While that case[i] dealt with the inclusion of actively managed target-date funds, the appellate court there unanimously affirmed the district court’s dismissal of the suit, writing that whether an ERISA fee-and-expense claim is plausible “depends on a host of considerations, including common sense and the strength of competing explanations for the defendant’s conduct.” They commented that actively managed funds “represent a common fixture of retirement plans, and there is nothing wrong with permitting employees to choose them in hopes of realizing above-average returns over the course of the long lifespan of a retirement account,” the court noted. Rather, they added, in order to be deemed sufficient, those claims of imprudence “require evidence that an investment was imprudent from the moment the administrator selected it, that the investment became imprudent over time, or that the investment was otherwise clearly unsuitable for the goals of the fund based on ongoing performance.” 
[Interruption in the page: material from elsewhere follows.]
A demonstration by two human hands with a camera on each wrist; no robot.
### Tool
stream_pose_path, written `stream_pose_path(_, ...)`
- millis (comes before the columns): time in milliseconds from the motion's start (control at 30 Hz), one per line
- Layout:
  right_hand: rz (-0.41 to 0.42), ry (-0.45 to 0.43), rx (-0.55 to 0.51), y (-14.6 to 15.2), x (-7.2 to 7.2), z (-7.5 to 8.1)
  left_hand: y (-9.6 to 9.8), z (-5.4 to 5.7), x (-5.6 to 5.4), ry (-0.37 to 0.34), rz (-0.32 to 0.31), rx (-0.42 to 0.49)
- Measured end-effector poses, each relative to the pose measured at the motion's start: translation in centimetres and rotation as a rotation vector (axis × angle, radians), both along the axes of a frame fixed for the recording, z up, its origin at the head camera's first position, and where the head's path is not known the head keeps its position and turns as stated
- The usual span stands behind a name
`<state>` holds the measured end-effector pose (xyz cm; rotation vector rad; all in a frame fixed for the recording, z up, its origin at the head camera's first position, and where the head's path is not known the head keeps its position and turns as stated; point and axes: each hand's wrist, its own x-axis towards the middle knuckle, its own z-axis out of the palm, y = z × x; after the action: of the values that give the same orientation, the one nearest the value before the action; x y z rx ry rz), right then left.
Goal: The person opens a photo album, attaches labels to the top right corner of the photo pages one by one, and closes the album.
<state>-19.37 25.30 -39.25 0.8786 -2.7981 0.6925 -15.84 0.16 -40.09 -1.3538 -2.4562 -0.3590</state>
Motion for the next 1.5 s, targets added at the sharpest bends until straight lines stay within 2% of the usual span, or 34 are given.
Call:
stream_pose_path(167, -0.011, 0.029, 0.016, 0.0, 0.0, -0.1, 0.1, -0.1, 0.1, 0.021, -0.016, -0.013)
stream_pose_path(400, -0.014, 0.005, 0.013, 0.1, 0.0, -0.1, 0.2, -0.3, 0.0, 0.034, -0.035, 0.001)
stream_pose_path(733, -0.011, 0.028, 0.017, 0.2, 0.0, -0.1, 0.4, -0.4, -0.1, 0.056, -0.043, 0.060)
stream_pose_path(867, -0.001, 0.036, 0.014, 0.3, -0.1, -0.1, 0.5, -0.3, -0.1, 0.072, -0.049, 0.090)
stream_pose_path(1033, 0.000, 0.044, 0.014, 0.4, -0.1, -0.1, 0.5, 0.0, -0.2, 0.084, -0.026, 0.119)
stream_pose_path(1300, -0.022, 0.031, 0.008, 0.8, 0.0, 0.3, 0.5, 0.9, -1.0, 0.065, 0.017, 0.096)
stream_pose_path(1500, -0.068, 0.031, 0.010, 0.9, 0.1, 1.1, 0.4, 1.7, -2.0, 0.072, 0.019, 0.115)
In permitting the motion (Johnson v. Parker-Hannifin Corp., N.D. Ohio, No. 1:21-cv-00256, minutes of proceedings 7/26/22) to refile, Judge Bridget Meehan Brennan of the U.S. District Court for the Northern District of Ohio, said this move was driven by “the importance of understanding how recent decisions may apply to the facts and circumstances of this case.”

Parker Hannifin was accused (the plaintiffs here are represented by Schlichter Bogard & Denton LLP) of retaining a suite of allegedly unproven underperforming target date funds from Northern Trust[ii]—which the plaintiffs said had “significant and ongoing quantitative deficiencies and turmoil” resulting in losses ranging from $45 million and $73 million—when identical, lower-cost alternatives were available.

Other Cases

Earlier this week the fiduciary defendants of Humana’s $5.4 billion plan filed for similar (re)consideration. Just two weeks before that, the fiduciary defendants of the $457 million TriHealth retirement plan won a favorable ruling (on most counts of the suit), as the appellate court noted that “precedent has overtaken some of the debates in the case,” a federal appellate court has weighed in on an excessive fee case—affirming the rejection of most, but not all, of the plaintiffs’ claims. While a recent panel of litigators at the NAPA DC Fly-In Forum wasn’t prepared to label the CommonSpirit decision a “watershed,” it certainly seems to be stirring things up.

Brennan gave Parker Hannifin a September 30 deadline to file a revised motion to dismiss.


[i] It’s the first such appellate court ruling since the Supreme Court weighed in in the case of Hughes v. Northwestern University, which held that motions to dismiss in fee-and-expense cases under ERISA had to employ a “context-specific inquiry” that gives “due regard to the range of reasonable judgments a fiduciary may make based on her experience and expertise.” Two dismissed cases on appeal that had been pending in the Ninth Circuit have been resurrected in the wake of the Hughes decision. 

[ii] The funds have been targeted in a number of suits—see Northern Trust TDFs the ‘Focus’ of Another 401(k) Suit.